> Assignment
Report each line of the records where "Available" occurs.

[Stored items]
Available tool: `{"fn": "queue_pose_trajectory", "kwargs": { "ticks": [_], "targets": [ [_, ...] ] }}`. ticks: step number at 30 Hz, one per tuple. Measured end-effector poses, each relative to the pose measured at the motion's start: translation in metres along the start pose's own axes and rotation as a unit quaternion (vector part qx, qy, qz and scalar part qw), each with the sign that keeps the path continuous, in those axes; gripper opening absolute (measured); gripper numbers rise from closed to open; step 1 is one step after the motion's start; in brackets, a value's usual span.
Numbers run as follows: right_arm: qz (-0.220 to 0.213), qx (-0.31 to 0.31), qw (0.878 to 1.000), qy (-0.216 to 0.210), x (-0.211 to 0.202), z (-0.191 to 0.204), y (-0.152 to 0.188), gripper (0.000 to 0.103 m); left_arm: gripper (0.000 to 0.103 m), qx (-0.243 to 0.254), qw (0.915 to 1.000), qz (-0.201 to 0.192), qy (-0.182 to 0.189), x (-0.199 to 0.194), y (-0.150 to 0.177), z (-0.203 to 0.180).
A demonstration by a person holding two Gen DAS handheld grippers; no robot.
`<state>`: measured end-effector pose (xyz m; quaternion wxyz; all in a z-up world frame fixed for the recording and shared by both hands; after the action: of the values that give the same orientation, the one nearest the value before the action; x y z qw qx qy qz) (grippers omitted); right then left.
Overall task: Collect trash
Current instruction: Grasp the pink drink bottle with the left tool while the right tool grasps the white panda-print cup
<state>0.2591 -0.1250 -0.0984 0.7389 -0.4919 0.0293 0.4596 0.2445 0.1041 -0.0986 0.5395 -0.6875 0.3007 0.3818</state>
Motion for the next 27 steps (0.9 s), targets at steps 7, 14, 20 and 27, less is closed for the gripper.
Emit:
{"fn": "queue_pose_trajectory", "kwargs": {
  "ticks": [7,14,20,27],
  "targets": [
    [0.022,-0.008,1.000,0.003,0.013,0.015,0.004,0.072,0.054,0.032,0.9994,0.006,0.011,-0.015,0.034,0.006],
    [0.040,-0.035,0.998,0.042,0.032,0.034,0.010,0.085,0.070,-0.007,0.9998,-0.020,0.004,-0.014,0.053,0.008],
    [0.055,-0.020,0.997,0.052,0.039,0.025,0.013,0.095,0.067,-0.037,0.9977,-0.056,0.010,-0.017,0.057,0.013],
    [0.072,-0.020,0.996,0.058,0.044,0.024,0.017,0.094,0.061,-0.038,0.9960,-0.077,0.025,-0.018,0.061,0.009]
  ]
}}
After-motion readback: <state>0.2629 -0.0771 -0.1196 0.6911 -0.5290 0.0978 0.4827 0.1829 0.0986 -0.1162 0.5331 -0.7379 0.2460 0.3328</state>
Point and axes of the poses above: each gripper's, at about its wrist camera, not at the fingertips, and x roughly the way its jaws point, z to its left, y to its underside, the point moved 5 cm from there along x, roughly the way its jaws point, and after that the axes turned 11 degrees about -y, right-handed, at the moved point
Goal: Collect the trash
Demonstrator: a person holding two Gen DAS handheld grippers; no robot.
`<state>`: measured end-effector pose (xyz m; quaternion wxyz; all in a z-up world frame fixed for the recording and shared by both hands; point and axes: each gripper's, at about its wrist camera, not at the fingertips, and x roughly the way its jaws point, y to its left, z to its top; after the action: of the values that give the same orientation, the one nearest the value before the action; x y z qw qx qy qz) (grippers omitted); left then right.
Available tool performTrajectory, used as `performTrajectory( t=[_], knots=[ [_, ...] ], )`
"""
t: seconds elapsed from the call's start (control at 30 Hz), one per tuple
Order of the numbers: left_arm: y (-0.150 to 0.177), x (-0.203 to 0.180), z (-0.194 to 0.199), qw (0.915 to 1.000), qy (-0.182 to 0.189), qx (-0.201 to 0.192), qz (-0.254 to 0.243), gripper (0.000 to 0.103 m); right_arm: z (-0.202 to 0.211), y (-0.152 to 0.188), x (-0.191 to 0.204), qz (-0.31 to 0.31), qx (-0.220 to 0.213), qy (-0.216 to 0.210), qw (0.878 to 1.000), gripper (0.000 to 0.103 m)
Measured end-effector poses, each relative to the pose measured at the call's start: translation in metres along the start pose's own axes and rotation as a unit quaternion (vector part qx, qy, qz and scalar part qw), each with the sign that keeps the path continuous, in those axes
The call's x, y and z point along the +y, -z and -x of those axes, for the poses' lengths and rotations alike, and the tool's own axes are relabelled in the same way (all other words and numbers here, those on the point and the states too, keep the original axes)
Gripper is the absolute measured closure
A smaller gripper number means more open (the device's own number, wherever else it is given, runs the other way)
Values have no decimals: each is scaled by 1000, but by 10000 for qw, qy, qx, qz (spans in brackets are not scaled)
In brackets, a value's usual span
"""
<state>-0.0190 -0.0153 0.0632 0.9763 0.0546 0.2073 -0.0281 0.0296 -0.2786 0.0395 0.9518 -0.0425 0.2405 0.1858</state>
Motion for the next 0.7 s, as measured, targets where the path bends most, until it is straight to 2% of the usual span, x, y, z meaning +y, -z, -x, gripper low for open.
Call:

> Task output
Available tool: `{"fn": "queue_pose_trajectory", "kwargs": { "ticks": [_], "targets": [ [_, ...] ] }}`. ticks: step number at 30 Hz, one per tuple. Measured end-effector poses, each relative to the pose measured at the motion's start: translation in metres along the start pose's own axes and rotation as a unit quaternion (vector part qx, qy, qz and scalar part qw), each with the sign that keeps the path continuous, in those axes; gripper opening absolute (measured); gripper numbers rise from closed to open; step 1 is one step after the motion's start; in brackets, a value's usual span.
Available tool performTrajectory, used as `performTrajectory( t=[_], knots=[ [_, ...] ], )`

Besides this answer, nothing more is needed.